[About this exercise] Return, without pictures, the lines from the start of the data through the one that contains "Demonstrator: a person".

==== Raw data

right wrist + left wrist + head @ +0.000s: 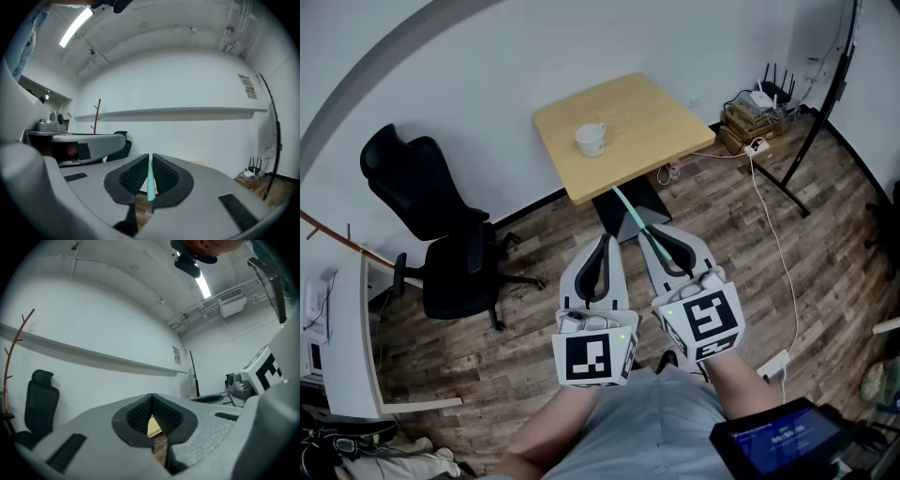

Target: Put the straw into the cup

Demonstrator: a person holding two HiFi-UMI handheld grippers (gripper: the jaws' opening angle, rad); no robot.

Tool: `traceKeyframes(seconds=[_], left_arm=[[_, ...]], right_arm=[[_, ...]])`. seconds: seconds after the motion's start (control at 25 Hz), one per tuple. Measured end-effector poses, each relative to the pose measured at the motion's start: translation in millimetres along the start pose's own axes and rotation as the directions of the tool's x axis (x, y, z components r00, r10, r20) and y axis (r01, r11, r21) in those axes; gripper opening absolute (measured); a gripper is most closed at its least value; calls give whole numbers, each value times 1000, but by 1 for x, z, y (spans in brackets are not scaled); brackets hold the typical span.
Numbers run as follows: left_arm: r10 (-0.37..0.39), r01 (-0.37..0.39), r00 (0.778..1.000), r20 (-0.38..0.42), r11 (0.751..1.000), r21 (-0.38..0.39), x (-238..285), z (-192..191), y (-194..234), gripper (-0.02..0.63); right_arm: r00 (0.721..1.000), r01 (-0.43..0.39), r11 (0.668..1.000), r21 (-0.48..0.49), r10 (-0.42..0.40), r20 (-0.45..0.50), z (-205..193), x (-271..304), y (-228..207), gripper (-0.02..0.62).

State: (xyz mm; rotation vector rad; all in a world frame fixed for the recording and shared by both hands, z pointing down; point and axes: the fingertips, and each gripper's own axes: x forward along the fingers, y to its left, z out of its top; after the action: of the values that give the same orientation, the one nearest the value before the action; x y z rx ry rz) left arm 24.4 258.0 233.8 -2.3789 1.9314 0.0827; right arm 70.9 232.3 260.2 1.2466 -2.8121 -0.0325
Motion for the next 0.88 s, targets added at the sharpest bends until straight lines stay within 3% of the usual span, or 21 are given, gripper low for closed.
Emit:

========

[Result of this task]
right wrist + left wrist + head @ +0.000s: 

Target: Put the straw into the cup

Demonstrator: a person holding two HiFi-UMI handheld grippers (gripper: the jaws' opening angle, rad); no robot.

There is nothing more to add to this answer.